EXERCISE BRIEF => Every line between the top of the data below and the line with "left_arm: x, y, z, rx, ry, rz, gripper", both ends included, must be retyped exactly.

INPUT DATA =>
+--
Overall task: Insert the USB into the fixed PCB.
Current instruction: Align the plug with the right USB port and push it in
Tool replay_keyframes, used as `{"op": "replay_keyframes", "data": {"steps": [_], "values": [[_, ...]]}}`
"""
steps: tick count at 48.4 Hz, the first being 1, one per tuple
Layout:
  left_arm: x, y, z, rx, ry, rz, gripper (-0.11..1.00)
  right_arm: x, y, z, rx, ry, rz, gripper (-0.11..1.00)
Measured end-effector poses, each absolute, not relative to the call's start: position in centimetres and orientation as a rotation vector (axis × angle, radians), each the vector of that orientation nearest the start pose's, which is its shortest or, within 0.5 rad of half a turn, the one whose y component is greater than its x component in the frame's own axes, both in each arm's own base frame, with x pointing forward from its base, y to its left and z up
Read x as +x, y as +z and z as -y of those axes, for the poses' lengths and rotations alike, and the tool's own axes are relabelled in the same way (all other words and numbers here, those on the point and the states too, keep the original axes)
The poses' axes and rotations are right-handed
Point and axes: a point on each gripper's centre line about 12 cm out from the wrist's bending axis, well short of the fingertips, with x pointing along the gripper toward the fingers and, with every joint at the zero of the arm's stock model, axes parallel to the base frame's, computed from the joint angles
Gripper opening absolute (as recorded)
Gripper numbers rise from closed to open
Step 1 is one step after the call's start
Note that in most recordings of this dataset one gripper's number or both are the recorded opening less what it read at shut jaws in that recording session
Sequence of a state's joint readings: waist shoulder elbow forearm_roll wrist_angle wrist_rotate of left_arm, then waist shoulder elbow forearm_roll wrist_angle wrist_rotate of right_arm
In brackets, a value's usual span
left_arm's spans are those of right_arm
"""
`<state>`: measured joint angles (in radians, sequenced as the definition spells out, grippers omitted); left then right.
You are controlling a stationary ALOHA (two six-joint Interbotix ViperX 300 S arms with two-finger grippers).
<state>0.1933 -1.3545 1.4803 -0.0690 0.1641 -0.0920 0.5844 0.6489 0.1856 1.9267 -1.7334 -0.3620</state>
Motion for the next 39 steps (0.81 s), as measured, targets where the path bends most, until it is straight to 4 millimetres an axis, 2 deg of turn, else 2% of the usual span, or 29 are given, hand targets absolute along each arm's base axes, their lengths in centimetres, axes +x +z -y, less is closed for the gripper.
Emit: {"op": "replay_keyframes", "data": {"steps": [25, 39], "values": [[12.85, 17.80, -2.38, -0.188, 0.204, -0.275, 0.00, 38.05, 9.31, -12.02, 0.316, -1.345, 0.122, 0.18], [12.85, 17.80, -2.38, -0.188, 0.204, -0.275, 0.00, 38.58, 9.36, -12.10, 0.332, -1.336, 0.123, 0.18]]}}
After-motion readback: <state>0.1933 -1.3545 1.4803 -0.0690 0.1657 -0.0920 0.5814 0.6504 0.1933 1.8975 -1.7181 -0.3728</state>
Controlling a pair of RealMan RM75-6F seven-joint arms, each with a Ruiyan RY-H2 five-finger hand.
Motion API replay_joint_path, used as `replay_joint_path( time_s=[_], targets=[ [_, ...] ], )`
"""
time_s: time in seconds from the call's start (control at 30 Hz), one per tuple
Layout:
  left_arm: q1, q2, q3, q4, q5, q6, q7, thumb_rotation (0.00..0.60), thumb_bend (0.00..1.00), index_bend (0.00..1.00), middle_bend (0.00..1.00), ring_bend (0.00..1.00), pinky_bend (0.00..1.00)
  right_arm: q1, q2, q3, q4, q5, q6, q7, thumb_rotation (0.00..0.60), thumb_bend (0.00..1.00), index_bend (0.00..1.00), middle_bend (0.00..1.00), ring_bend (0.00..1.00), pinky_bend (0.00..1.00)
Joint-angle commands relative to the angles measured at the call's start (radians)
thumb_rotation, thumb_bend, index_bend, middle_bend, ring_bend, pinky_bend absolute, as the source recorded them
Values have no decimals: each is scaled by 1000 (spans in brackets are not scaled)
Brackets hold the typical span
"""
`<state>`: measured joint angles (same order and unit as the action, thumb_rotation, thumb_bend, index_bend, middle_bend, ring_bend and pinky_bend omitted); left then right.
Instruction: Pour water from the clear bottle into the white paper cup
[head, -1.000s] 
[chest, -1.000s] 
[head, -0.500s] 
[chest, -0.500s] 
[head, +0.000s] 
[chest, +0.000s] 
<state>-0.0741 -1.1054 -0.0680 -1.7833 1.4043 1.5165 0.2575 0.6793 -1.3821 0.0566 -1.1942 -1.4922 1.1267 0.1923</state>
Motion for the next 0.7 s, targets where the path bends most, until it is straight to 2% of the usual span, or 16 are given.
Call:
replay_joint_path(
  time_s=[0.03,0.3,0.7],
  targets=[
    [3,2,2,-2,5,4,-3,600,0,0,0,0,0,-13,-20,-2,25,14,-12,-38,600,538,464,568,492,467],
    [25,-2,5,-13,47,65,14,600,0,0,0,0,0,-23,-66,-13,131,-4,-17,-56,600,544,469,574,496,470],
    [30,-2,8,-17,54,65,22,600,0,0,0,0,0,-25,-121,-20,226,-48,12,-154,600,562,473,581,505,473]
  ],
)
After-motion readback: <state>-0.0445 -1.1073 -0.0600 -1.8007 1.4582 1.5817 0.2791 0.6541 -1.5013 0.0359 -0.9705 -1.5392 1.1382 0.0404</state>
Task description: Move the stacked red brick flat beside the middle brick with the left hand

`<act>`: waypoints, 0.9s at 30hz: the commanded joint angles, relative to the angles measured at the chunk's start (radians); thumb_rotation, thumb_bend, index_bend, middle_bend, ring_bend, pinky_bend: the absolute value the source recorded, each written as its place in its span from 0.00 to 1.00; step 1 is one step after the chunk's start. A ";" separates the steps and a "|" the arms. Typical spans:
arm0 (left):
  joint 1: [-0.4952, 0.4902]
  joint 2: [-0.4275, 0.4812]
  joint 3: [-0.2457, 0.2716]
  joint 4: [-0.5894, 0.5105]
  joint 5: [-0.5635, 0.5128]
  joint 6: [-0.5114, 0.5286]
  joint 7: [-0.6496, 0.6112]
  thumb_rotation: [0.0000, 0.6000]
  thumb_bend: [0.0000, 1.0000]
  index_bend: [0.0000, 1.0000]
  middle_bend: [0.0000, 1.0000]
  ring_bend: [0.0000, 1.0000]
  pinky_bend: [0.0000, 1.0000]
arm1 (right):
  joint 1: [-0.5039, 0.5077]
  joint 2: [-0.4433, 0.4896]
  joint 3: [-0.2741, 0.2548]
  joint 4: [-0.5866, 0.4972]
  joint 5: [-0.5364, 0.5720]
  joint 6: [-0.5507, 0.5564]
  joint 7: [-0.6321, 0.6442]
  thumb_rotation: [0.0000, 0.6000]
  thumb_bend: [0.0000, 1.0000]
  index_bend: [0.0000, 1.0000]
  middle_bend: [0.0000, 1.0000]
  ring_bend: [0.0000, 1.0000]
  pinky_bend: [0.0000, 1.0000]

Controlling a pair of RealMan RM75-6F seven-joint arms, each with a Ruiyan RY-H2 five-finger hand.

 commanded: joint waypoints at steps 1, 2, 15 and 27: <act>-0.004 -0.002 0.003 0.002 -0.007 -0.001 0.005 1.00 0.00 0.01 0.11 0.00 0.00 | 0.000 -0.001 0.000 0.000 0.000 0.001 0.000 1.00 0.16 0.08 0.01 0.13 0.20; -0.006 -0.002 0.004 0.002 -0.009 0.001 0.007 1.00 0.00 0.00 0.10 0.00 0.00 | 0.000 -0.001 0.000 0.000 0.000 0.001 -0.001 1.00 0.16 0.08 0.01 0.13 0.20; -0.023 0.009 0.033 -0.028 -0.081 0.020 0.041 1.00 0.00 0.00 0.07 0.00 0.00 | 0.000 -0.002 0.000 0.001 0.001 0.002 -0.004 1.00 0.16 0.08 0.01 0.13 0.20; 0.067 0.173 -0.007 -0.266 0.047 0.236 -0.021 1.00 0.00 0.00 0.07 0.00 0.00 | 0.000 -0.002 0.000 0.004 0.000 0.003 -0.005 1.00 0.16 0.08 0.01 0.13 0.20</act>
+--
EXERCISE RESULT =>
Overall task: Insert the USB into the fixed PCB.
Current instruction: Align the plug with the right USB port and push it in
Tool replay_keyframes, used as `{"op": "replay_keyframes", "data": {"steps": [_], "values": [[_, ...]]}}`
"""
steps: tick count at 48.4 Hz, the first being 1, one per tuple
Layout:
  left_arm: x, y, z, rx, ry, rz, gripper (-0.11..1.00)

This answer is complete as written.